* **PROBLEM DETAILS**
Exactly the lines from the opening of the data through the line containing "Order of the" should be reproduced, please, with nothing added.

::: GIVEN DATA :::

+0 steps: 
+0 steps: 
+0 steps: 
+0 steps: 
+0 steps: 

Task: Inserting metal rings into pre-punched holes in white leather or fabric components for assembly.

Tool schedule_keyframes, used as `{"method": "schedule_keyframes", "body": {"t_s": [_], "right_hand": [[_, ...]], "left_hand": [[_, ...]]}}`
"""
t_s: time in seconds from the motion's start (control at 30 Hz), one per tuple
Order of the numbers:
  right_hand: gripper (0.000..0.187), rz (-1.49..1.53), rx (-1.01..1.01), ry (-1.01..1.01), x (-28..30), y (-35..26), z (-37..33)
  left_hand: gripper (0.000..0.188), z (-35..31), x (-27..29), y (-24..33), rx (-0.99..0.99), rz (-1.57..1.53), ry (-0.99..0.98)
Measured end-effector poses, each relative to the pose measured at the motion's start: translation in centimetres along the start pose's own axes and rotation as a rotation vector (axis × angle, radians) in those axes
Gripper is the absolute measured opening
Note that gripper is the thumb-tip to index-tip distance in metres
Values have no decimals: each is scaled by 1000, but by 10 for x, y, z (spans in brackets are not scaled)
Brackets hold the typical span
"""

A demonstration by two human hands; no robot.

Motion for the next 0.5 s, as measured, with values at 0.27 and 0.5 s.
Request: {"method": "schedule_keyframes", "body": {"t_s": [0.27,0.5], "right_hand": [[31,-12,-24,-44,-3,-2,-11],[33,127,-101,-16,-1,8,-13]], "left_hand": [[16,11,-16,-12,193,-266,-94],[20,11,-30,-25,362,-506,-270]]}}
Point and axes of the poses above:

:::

* **WRITTEN SOLUTION**
+0 steps: 
+0 steps: 
+0 steps: 
+0 steps: 
+0 steps: 

Task: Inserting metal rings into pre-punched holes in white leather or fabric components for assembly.

Tool schedule_keyframes, used as `{"method": "schedule_keyframes", "body": {"t_s": [_], "right_hand": [[_, ...]], "left_hand": [[_, ...]]}}`
"""
t_s: time in seconds from the motion's start (control at 30 Hz), one per tuple
Order of the numbers:

What is written here forms the complete answer.